In the branch of evolutionary computation specifically interested in general problem solving and optimization, it is not clear why we have embraced the precise evolutionary models we currently use. We seem to be of two minds, simultaneously exploring biological processes for ideas and then extending them in non-biological realms. Genetic algorithms have been a successful hybrid of biology and machine. Moreover, they conjure up the cachet of being founded on real biology. David Fogel has repeatedly made the case that the phenotypic algorithms of evolutionary programming may be more effective than genetic algorithms for certain problem classes, even though the former lack the hallmark of biological fidelity [4]. After all, why should biological fidelity be an issue in a non-biological, silicon world? This push and pull between real biology and fanciful experiment is a healthy dynamic, since by challenging the universality of processes taking place in carbon-based life, we explore not only that which is unique about natural life, but concurrently the space of possibilities in artificial life occupied by evolutionary computation. Our agent populations already deviate quite markedly from normative (human) behaviors: they are sexual hermaphrodites. They transcend great distances on fitness landscapes to mate with others of similar accomplishment and to spawn descendants in places neither parent has visited. It is refreshing to see further bendings of the rules, like the comedic seriousness with which Gusz Eiben [5] has experimented with agent "orgiastic" sexual recombination. By this he meant sexual recombination from more than two parents. In humans this will likely be among the first kinds of gene therapy practiced.

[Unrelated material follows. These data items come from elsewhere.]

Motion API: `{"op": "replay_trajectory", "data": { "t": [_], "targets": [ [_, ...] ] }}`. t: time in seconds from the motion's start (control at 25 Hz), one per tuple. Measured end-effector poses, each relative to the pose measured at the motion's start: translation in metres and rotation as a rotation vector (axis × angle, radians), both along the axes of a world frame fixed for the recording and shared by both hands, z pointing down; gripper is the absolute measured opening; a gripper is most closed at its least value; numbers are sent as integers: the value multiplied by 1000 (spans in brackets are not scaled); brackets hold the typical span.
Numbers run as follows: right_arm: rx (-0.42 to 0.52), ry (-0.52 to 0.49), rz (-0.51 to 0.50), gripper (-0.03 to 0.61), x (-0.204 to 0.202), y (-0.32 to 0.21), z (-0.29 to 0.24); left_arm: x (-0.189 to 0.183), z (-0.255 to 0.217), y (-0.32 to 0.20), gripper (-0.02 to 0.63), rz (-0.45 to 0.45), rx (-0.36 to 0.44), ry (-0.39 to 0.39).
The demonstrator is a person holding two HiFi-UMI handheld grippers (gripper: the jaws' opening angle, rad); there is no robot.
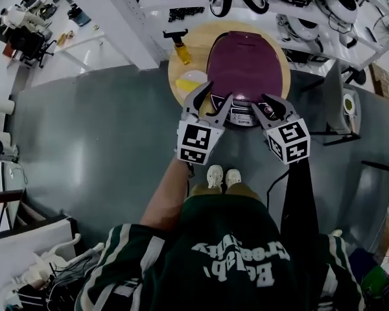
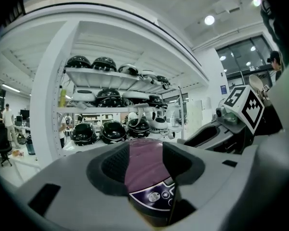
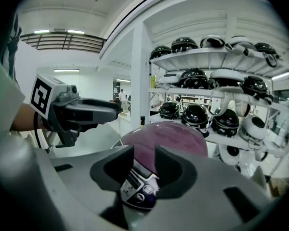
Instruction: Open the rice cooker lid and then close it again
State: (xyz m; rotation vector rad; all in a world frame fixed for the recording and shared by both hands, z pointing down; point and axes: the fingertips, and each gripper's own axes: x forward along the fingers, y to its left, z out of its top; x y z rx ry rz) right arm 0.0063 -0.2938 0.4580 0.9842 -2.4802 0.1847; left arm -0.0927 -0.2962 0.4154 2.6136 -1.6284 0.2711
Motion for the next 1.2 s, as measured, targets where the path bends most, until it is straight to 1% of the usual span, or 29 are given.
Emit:
{"op": "replay_trajectory", "data": {
  "t": [0.4,0.6,0.8,0.92,1.08,1.2],
  "targets": [
    [-112,68,-15,140,-17,4,33,-2,10,-11,213,51,-9,24],
    [-124,130,-29,138,-22,6,45,-8,17,-16,212,58,-25,26],
    [-140,121,-12,128,-22,4,48,-12,17,-22,212,64,-23,41],
    [-134,117,4,129,-22,3,48,-11,18,-25,213,76,-24,37],
    [-88,135,34,133,-22,5,48,-13,20,-29,213,80,-33,31],
    [-57,163,51,132,-22,7,50,-18,19,-32,212,75,-34,42]
  ]
}}
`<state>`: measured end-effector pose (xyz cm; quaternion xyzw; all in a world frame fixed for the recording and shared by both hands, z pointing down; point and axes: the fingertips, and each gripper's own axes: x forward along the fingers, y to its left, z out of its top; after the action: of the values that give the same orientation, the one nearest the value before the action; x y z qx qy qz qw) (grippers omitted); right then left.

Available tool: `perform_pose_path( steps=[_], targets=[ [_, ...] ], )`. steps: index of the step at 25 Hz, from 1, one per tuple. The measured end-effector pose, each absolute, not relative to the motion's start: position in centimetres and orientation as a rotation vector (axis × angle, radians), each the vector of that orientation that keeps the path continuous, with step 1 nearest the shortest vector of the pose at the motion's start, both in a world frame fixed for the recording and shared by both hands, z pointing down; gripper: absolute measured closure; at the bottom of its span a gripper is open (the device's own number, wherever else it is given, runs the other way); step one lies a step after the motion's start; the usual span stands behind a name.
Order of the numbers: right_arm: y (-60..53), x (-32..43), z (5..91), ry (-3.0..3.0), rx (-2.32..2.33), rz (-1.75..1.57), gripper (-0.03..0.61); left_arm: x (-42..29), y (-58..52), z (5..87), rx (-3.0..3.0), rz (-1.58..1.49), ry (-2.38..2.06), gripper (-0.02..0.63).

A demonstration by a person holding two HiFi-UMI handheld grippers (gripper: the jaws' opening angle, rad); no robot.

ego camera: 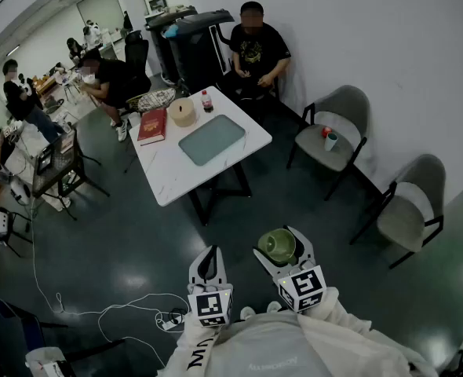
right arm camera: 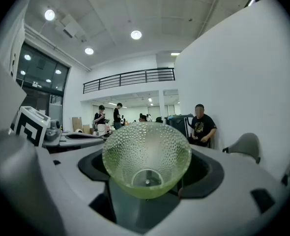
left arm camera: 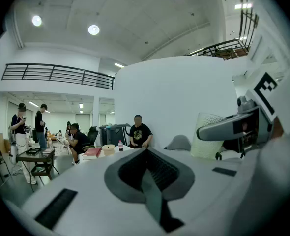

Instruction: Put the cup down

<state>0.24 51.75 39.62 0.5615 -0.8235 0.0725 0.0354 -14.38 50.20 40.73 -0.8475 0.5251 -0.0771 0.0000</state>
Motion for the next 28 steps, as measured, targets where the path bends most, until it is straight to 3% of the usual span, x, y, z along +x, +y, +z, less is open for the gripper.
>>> perform_pose_path(
  steps=[28],
  targets=[
    [50.3,4.8,39.8,-2.632,1.671,0.277,0.186,-7.3,49.1,39.8,-2.634,-0.246,1.629,0.603]
  ],
)
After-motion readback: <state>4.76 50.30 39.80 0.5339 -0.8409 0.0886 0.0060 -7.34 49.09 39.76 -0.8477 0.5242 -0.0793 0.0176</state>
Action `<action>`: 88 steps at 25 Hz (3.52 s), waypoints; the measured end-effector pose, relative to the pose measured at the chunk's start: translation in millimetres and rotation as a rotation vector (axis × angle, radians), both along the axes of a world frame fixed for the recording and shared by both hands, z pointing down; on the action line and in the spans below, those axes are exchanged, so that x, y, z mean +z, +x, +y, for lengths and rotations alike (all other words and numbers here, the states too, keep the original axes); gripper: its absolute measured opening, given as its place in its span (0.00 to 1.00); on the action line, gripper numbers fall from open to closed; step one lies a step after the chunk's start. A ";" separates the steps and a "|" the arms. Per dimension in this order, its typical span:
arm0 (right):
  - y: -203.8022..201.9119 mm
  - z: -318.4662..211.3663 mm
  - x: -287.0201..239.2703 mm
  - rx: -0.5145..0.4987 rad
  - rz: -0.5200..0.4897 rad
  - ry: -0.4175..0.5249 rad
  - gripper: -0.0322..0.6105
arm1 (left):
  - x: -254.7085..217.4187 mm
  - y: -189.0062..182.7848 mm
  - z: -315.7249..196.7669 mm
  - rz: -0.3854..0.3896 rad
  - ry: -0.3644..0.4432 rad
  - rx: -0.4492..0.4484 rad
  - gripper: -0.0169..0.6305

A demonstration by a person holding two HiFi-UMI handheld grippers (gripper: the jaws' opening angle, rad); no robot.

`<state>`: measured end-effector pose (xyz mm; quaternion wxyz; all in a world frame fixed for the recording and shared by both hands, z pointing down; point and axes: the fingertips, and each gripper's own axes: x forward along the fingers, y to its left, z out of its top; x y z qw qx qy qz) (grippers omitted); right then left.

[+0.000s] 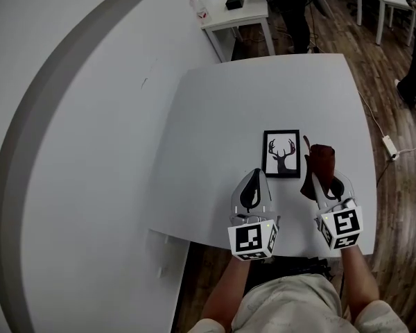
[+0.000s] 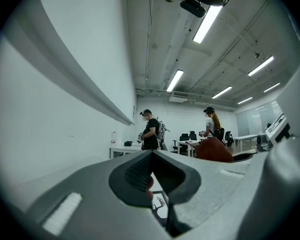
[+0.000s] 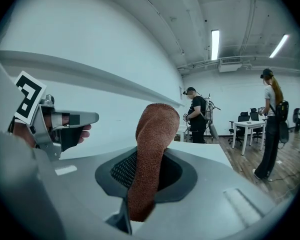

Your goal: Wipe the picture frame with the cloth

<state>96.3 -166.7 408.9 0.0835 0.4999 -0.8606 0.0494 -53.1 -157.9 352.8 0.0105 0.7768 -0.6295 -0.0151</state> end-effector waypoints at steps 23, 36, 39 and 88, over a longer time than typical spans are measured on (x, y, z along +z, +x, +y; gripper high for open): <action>-62.9 -107.2 79.2 -0.095 0.313 -0.121 0.20 | 52.9 -40.2 -76.6 0.064 -0.115 0.066 0.03; -114.0 -202.3 162.5 -0.437 0.984 -0.024 0.20 | 74.1 -58.2 -81.0 0.087 -0.165 0.006 0.03; -117.8 -205.4 185.8 -0.521 1.128 -0.017 0.20 | 76.6 -56.5 -74.2 0.088 -0.177 -0.012 0.03; -117.4 -75.4 202.9 -0.624 1.389 0.070 0.20 | 103.6 -54.9 -64.2 0.103 -0.232 -0.015 0.03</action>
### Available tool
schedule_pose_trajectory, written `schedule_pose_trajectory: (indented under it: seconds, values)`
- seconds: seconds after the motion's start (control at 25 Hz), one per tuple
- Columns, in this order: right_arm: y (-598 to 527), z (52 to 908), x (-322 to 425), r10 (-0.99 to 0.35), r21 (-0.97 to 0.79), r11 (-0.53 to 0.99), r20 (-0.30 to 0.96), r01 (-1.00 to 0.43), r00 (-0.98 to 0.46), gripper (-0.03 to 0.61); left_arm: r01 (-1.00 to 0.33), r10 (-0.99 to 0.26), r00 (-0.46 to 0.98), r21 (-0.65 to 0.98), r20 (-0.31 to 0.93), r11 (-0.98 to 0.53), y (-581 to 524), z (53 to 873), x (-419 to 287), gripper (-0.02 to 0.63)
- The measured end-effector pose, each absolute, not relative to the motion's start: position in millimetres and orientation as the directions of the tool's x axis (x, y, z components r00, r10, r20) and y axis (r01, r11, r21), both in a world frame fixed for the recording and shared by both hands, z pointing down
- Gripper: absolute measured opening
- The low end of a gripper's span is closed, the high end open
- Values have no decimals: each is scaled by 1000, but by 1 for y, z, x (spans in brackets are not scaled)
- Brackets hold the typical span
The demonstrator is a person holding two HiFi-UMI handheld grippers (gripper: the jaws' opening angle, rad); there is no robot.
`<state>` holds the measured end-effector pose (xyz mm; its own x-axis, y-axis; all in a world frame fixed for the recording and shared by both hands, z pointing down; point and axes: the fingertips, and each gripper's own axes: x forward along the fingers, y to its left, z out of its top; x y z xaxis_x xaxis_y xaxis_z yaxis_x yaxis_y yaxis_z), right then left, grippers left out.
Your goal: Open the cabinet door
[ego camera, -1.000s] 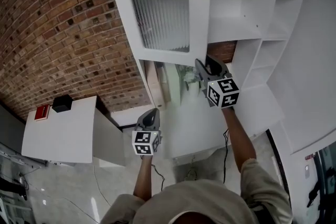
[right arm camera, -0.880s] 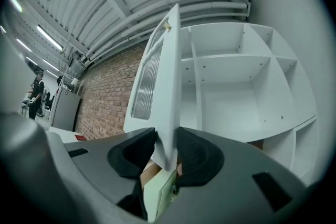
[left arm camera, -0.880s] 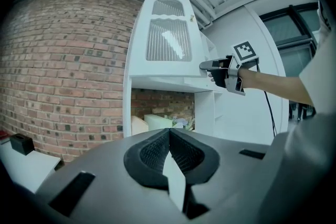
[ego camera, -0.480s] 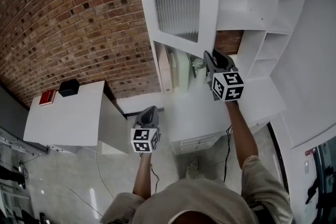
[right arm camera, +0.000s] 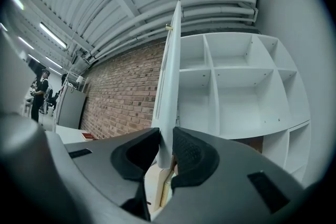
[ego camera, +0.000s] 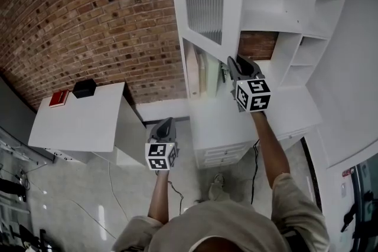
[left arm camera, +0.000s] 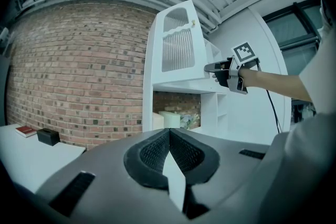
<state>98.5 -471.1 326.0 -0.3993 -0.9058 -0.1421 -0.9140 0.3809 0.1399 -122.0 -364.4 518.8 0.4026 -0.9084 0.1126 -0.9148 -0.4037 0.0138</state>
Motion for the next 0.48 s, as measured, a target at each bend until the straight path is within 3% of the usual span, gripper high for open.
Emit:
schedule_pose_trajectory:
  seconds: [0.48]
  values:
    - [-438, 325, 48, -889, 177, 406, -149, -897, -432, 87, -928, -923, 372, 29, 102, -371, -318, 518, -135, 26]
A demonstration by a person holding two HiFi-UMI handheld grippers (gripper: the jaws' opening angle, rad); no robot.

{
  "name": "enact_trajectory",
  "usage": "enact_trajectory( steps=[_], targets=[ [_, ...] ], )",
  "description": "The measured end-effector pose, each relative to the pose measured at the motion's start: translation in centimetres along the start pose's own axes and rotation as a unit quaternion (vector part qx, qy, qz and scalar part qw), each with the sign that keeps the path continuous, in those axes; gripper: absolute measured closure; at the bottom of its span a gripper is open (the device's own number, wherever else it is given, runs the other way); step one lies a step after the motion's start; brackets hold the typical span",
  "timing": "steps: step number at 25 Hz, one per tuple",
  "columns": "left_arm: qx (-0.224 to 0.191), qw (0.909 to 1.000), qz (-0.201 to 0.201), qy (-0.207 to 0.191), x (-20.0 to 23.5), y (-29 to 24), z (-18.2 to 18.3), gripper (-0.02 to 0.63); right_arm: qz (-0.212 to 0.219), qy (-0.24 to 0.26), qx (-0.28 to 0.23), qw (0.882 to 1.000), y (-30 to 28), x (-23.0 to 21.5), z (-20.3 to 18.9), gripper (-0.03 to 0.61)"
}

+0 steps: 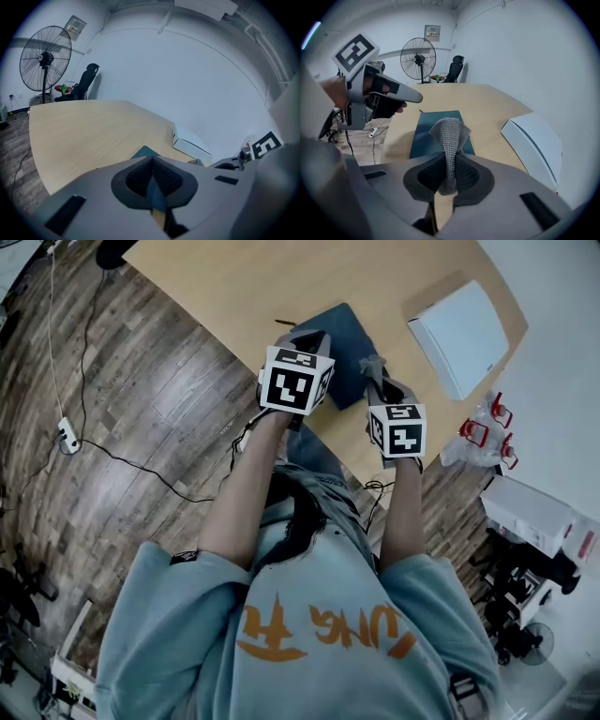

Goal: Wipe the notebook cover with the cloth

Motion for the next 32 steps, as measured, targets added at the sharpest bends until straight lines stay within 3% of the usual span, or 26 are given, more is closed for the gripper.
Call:
enact_trajectory(
  steps=[13,32],
  targets=[
    [-0.050,0.9958,0.012,0.076,2.8,-0.4,3.2,0.597,0.024,0.062,-0.030,0.997,-4.1,-1.9,7.2,0.548],
    [-0.043,0.9887,0.036,0.139,6.0,-4.1,4.5,0.597,0.066,0.087,-0.034,0.993,-12.0,-5.4,12.1,0.548]
  ],
)
Point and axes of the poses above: the fingertips, and each gripper's own axes: y backward along the fingers, x to its left, z out of its top, the point moved 9 cm from there along y, backward along the fingers, and after that the axes turned 12 degrees about y, right-handed, at the moved point
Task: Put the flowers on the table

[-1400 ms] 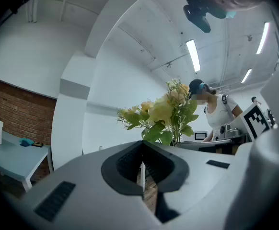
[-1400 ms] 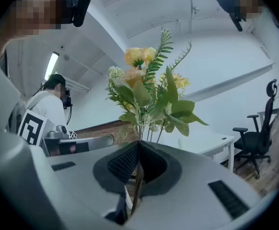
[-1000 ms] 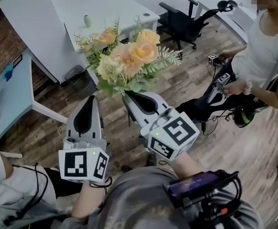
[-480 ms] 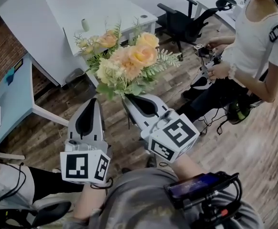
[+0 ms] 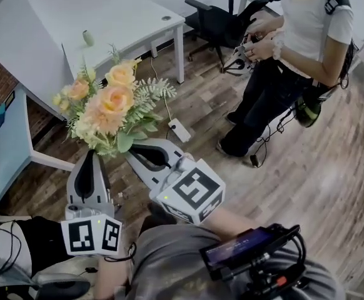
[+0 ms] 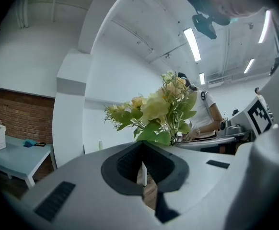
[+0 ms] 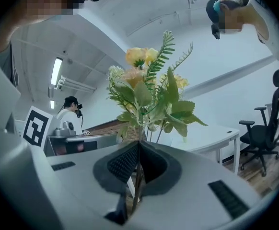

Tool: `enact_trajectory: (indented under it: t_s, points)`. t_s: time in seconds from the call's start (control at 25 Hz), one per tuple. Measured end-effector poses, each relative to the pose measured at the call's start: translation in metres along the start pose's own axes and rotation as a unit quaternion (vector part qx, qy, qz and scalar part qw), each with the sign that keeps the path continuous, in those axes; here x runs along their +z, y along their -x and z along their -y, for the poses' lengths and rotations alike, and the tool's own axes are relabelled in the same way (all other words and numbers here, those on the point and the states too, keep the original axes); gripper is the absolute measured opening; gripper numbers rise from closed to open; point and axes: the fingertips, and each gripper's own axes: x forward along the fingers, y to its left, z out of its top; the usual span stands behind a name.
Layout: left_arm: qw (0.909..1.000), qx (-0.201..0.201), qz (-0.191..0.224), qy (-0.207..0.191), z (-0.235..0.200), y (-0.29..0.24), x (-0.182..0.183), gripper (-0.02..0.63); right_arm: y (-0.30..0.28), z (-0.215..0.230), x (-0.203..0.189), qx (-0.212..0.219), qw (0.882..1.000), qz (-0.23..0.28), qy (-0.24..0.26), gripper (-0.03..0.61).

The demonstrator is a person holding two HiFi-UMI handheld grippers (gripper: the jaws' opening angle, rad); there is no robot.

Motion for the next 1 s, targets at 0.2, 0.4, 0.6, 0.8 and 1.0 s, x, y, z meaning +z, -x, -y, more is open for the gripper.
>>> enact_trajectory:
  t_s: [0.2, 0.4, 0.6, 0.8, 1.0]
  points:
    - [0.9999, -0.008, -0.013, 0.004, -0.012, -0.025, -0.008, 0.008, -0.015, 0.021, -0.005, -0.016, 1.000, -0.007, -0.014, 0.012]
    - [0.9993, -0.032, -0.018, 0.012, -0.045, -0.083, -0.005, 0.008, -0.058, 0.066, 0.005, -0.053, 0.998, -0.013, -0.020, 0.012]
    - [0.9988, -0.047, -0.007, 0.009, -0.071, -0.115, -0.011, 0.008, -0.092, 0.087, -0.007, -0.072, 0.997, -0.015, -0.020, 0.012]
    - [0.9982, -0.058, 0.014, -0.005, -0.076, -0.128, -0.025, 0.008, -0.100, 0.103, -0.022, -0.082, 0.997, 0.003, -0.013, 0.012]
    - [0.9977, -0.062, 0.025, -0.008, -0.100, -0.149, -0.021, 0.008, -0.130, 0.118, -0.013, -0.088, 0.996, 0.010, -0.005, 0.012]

Diseases inherited from mitochondrial DNA may be obviated by replacing the cytoplasm of the "contaminated" egg with that from another mother or by transplanting the nucleus to a second mother's egg. The result would be three genetic parents: two mothers and one father. The natural world should be mined for ideas and inspirations, but these need to be tested in the artificial worlds in which we work because they offer different constraints and possibilities.
Score: 5 Votes (Like | Disagree)
itsaustinh Avatar
140 months ago
Okay now add maps and imessage!

ESPECIALLY iMessage for all the poor PC users</3

P.S. just as I was typing this, my comma key popped off. not kidding.